Devon Island in the High Arctic, home base for the NASA Haughton-Mars Project (HMP) encampment.
Credit: HMP/Screengrab Inside Outer Space
High arctic testing
That technology has been evaluated on Devon Island in the High Arctic, home base for the NASA Haughton-Mars Project (HMP) encampment.
In a 2019 field test, smart glove technology was integrated to an existing spacesuit used in analog studies at HMP. With it, astronauts could easily control a range of robotic assets, making science and exploration operations on the Moon, Mars and at other destinations more effective and productive.
That’s the word from Pascal Lee, a planetary scientist with the SETI Institute and the Mars Institute, and director of the NASA Haughton-Mars Project at NASA Ames Research Center.
“When I first saw Ntention’s smart glove in action, I immediately thought of Arthur C. Clarke’s Third Law: ‘Any sufficiently advanced technology is indistinguishable from magic,’” recalled Lee.
“A pressurized spacesuit is relatively rigid, and hand and finger motions meet with substantial resistance, notes Lee. By using the Astronaut Smart Glove the sensitivity of hand motions is adjustable and can be set high, which means the technology might be adaptable to a stiff pressurized spacesuit,” he said.
Nimbleness and comfort
Future planetary spacesuits are expected to improve in nimbleness and comfort over time. But, as pressurized vessels, spacesuits are likely to remain fundamentally cumbersome, limiting the dexterity and precision with which astronauts may perform tasks such as collecting samples and operating robots.
Giving a hand on this issue is Ntention, a forward thinking group that developed the smart glove technology tested during this year’s HMP-2019 summer field campaign.
“Our philosophy is to create technology that makes human-machine interfacing intuitive and seamless,” said Moina Medboe Tamuly, COO and co-founder of the Norway-based Ntention, and a field participant at HMP-2019.
The Ntention smart glove uses a micro-controller to read different kinds of sensors, capturing even the subtlest of motions of the hand and fingers, and wirelessly transfer these to a mobile device that controls the drone or any other robot.
Single-handedly
HMP-2019 team members evaluated the Astronaut Smart Glove technology through a series of field tests involving the tele-operation of commercial drones.
On the Moon, the lack of a substantial atmosphere on the Moon means that drones there might use propulsive gas thrusters.
On Mars, where there is a substantial atmosphere, albeit thinner than Earth’s, drones might use either rotors or thrusters, depending on the altitude of the sites where they would fly, explains a NASA Haughton-Mars Project statement.
The HMP worked with the SETI Institute, the Mars Institute, NASA Ames Research Center, along with Collins Aerospace and Ntention on the astronaut smart glove.

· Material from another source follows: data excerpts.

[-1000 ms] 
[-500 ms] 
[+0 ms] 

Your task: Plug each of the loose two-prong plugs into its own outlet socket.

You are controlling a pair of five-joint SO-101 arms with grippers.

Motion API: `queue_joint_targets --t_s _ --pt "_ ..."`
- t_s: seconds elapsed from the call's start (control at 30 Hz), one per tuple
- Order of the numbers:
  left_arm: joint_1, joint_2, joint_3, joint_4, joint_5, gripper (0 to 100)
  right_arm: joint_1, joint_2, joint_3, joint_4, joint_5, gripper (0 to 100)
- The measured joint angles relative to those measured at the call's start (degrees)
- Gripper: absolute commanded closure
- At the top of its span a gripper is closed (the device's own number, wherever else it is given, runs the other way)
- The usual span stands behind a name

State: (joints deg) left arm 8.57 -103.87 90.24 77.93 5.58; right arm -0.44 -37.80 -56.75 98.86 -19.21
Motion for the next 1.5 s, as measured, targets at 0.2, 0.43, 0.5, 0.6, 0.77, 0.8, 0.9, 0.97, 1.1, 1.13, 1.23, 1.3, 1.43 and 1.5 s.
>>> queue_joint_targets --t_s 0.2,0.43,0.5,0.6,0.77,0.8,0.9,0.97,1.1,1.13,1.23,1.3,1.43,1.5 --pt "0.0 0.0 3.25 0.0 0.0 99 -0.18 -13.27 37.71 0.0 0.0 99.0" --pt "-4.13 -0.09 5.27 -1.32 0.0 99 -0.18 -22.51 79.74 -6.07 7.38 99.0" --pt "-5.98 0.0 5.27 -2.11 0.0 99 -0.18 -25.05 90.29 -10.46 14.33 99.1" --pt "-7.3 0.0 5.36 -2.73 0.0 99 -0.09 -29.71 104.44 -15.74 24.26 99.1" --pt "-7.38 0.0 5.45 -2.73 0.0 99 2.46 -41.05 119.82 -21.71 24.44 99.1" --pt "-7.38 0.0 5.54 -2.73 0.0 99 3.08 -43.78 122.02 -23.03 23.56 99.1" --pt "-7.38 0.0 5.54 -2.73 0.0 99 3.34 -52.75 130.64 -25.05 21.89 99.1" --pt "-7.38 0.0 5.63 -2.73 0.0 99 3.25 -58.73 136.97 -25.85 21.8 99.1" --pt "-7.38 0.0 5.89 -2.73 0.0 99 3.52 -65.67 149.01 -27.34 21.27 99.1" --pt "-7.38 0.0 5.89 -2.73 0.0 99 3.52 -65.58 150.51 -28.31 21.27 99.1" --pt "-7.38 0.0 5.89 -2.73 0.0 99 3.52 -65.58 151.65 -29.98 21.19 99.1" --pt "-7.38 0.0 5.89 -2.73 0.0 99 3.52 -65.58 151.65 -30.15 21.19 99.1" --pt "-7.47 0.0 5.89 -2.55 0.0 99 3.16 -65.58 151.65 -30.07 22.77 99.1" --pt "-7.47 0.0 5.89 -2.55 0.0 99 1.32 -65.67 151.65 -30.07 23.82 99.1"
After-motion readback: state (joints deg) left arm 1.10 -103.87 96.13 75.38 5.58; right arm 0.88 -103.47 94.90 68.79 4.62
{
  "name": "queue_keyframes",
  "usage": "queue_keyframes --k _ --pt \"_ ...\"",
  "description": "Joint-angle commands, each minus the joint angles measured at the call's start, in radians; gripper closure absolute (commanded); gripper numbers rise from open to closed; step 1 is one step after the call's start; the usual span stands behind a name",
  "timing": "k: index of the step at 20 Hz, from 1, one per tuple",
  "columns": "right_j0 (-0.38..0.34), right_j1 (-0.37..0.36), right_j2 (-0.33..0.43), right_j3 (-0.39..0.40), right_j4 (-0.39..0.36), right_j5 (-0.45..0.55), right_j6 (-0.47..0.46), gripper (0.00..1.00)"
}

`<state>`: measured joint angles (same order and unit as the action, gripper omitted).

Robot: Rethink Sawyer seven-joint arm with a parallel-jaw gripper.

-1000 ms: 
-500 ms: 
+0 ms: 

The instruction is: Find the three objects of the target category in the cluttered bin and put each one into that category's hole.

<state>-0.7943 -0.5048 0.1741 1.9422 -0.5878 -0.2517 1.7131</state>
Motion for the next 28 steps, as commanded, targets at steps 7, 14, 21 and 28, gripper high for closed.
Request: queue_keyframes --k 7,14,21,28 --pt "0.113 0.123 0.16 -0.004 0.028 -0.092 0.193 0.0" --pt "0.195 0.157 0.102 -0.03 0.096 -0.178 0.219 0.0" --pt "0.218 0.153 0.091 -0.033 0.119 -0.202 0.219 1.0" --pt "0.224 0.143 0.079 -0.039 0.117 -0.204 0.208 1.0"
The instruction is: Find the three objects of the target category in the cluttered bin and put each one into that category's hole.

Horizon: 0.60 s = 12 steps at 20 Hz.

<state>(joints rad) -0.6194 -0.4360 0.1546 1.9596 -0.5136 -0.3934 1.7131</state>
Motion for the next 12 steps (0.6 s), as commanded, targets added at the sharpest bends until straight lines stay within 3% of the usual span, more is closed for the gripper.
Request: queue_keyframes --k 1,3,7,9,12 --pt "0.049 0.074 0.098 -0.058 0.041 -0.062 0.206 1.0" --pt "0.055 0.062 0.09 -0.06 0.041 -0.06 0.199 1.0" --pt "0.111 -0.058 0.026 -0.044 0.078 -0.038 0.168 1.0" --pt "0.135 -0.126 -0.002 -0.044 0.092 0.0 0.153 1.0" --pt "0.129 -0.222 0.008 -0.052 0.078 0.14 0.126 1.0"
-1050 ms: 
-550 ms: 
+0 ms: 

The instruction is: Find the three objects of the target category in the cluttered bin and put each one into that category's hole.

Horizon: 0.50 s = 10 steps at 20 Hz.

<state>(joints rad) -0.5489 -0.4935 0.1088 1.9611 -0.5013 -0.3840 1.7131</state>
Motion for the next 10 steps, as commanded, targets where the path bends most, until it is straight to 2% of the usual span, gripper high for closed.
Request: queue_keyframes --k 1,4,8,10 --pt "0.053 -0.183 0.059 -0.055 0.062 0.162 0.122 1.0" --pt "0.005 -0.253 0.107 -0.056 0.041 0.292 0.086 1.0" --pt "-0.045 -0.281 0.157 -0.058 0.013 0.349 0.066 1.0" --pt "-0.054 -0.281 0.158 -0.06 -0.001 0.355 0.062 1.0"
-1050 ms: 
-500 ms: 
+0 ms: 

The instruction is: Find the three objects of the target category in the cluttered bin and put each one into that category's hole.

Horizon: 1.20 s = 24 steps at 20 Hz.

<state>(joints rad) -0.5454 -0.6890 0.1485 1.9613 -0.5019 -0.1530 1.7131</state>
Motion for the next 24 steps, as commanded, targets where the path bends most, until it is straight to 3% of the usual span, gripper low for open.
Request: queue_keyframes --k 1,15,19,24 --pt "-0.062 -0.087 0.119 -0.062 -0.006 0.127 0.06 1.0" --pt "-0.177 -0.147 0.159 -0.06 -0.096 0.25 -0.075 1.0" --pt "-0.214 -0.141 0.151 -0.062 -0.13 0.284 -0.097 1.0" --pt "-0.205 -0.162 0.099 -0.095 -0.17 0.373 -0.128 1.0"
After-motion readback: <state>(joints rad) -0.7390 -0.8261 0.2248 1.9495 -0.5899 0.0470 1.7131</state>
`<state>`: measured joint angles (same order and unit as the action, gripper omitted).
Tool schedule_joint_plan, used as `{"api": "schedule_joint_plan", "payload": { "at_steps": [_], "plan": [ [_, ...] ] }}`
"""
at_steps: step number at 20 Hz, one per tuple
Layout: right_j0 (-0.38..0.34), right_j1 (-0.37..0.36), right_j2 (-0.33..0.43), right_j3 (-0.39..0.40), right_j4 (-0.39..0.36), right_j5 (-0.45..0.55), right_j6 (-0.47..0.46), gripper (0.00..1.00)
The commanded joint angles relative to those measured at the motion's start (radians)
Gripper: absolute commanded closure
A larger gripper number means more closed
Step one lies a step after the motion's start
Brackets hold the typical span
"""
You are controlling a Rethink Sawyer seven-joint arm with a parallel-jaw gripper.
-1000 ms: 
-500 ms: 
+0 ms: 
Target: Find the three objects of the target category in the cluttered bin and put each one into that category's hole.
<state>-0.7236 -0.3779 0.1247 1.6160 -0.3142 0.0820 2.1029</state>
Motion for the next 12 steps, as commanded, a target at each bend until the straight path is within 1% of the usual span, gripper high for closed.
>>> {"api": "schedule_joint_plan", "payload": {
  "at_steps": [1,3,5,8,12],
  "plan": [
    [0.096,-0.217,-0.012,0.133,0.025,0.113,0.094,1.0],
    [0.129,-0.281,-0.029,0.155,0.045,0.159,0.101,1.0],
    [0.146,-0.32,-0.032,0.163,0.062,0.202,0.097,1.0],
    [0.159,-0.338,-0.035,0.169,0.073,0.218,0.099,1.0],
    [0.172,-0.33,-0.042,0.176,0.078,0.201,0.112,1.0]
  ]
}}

Field tests at HMP-2019 showcased how an astronaut in a spacesuit would be able to single-handedly perform several key science and exploration tasks with ease using the smart glove and an augmented reality visualization interface.
Other tests at HMP-2019 quantitatively rated the drone handling qualities allowed by the smart glove interface using standardized flight test metrics.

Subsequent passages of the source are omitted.